OpusMusica Niños
Las canciones de mi infancia
(Por Hertha Gallego de Torres)
Jugar, Cantar y Contar, Juegos y Canciones para los más pequeños, Carmen San Andrés, Teleno Ediciones S.L., Madrid, 2004, ISBN: 84-931849-0-X.
Duérmete, Niño, Antología de Nanas, María Menéndez-Ponte y Ana Serna, Ediciones SM, 1999, Madrid, ISBN: 84-348-6826-1.
Colorín, Colorete, Carmen Bravo-Villasante, Ediciones Didascalia, Madrid, 1983, ISBN: 84-389-0225-1.
Asturias, Canciones, Inmaculada Quintanal, Oviedo, 1980, ISBN: 84-300-3616-4.
Vivimos un tiempo acelerado, en el que las antiguas costumbres y saberes se están perdiendo muy rápido. Sin embargo, y a diferencia de siglos pasados, nunca hemos dedicado como en nuestros días, tanta observación, tal escrutinio con ojos inquietos a los niños, y aunque por una parte madres y padres estemos más ocupados que nunca, invertimos horas y horas paradójicamente en el “desarrollo psicomotriz” de la población infantil. ¿Qué cómo lo hacemos? Eso es un enigma que tratan de resolver los sociólogos. Pero buena prueba de ello es que surgen por doquier libros y manuales que compilan la sabiduría antigua, y, entre otras, las viejas canciones infantiles a punto de desaparecer, emulando lo que hicieron Bartók y Kodály en su día con el folklore de sus países.

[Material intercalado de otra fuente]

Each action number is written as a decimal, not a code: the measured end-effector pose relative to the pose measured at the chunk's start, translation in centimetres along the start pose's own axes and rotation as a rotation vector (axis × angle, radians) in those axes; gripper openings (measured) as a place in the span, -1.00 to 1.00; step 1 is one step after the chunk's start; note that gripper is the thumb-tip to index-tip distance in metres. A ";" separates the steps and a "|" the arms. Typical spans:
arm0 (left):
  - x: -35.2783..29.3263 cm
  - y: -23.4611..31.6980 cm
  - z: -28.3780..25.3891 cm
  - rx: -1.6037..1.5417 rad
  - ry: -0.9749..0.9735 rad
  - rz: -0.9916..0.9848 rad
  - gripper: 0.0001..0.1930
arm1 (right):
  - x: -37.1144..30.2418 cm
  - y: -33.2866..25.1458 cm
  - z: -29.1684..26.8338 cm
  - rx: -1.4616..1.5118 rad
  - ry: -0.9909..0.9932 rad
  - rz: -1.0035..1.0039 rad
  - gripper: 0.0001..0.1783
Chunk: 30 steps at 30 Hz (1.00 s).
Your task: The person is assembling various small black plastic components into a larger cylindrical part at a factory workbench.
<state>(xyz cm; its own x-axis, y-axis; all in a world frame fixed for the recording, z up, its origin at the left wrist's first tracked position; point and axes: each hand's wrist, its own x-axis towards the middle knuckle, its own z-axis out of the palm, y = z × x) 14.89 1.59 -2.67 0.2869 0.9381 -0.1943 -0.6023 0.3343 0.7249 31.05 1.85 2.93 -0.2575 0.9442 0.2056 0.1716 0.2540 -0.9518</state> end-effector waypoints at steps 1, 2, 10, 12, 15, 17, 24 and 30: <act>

Los tiempos cambian y ahora los libros vienen con un atractivo CD para que escuchemos la melodía y, si se es lego en música, no haya problema en cantar la canción. Es el caso de “Jugar, Cantar y Contar” que, por si las moscas, también incluye la partitura de las pequeñas melodías seleccionadas. La interpretación, con voz y guitarra, es agradable, y, para lo que se lleva en estos casos, hasta sutil. La presentación, muy cuidada, incluye anotaciones didácticas destinadas a maestros y profesores y, por qué no, a los padres deseosos de aprender.
Pero la idea no es ni mucho menos reciente. Una atractiva obra titulada “Duérmete, niño” (de María Menéndez Ponte y Ana Serna) recogía una selección de nanas españolas y extranjeras, ya hace tiempo, con el gran inconveniente de no incluir la partitura. El mismo defecto tenía la bella selección de Carmen Bravo-Villasante en ese libro clásico titulado “Colorín Colorete” que junto a adivinanzas, trabalenguas, juegos y retahílas, incluía canciones de corro y comba y villancicos…Y es que al final hay que recurrir a los músicos. Una de mis recopilaciones preferidas es “Asturias, Canciones”, la nostálgica muestra que realizó hace unos años la prestigiosa musicóloga Inmaculada Quintanal, con transcripciones musicales perfectamente realizadas y muy fáciles de entonar. Tarareándolo junto con mi hija, he recordado las canciones que mi madre me solía cantar en mi niñez, con su dramática voz de soprano. (“Señora Santa Ana ¿por qué llora El Niño? Por una manzana que se le ha perdido”) Porque las tonadas tiran unas de otras como las perlas de un collar, y una misma savia las une a todas. El sustrato popular, que el niño sorbe con su poso misterioso y rudo, facultándole en su madurez para apreciar otras arquitecturas más complejas.